# WHAT TO PRODUCE
Set down the full listing below word for word; pictures stay out of the copy.

# GIVEN MATERIAL

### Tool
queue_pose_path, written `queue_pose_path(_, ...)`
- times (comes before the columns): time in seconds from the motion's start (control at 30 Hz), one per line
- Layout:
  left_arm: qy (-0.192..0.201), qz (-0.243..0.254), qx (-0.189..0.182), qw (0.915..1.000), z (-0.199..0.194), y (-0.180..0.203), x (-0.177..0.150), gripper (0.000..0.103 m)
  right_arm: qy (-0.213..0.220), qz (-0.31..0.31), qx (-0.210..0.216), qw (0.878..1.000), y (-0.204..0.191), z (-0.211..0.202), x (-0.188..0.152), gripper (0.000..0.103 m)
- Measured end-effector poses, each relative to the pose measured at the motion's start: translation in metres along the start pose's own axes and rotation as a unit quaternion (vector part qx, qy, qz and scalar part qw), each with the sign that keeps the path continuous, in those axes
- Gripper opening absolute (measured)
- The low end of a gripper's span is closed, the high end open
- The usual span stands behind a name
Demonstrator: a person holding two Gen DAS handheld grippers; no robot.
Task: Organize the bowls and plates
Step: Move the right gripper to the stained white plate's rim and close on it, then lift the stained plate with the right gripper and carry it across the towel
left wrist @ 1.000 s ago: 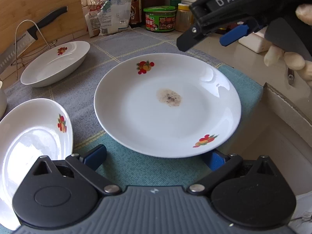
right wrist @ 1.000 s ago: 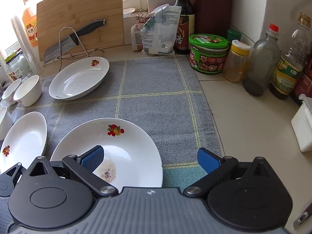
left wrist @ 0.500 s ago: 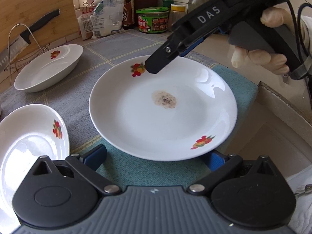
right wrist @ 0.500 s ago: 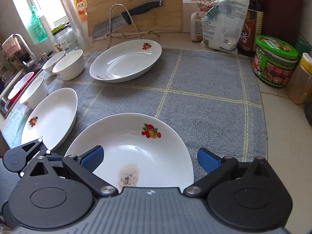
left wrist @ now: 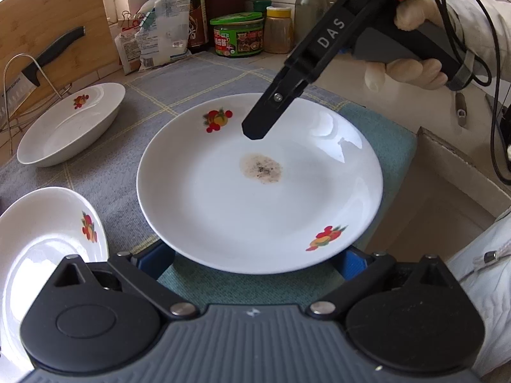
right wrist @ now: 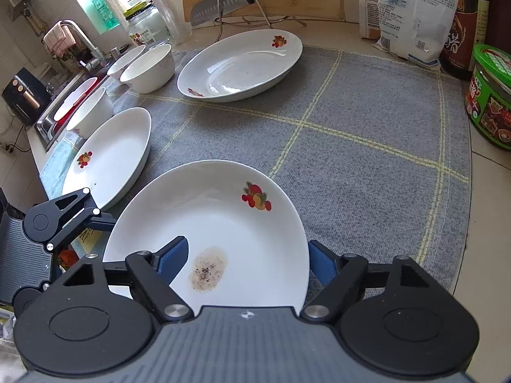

# PROBLEM SOLUTION
### Tool
queue_pose_path, written `queue_pose_path(_, ...)`
- times (comes before the columns): time in seconds from the motion's start (control at 30 Hz), one per line
- Layout:
  left_arm: qy (-0.192..0.201), qz (-0.243..0.254), qx (-0.189..0.182), qw (0.915..1.000), z (-0.199..0.194), y (-0.180..0.203), x (-0.177..0.150), gripper (0.000..0.103 m)
  right_arm: qy (-0.213..0.220), qz (-0.31..0.31), qx (-0.210..0.216), qw (0.878..1.000), y (-0.204..0.191), z (-0.211..0.202), x (-0.188..0.152), gripper (0.000..0.103 m)
- Measured end-effector poses, each relative to the pose measured at the motion's start: translation in metres along the start pose's own axes and rotation as a unit quaternion (vector part qx, qy, qz and scalar part qw), each with the sign that keeps the path continuous, in those axes
- Gripper opening absolute (measured)
- The low end of a gripper's span is closed, the high end open
- The usual span stands behind a name
Demonstrator: a person holding two Gen DAS handheld grippers; no robot.
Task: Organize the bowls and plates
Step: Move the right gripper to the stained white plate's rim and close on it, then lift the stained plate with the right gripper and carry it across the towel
left wrist @ 1.000 s ago: 
right wrist @ 1.000 s ago: 
left wrist @ 0.500 s ago: 
right wrist @ 0.500 s ago: 
left wrist @ now: 
right wrist @ now: 

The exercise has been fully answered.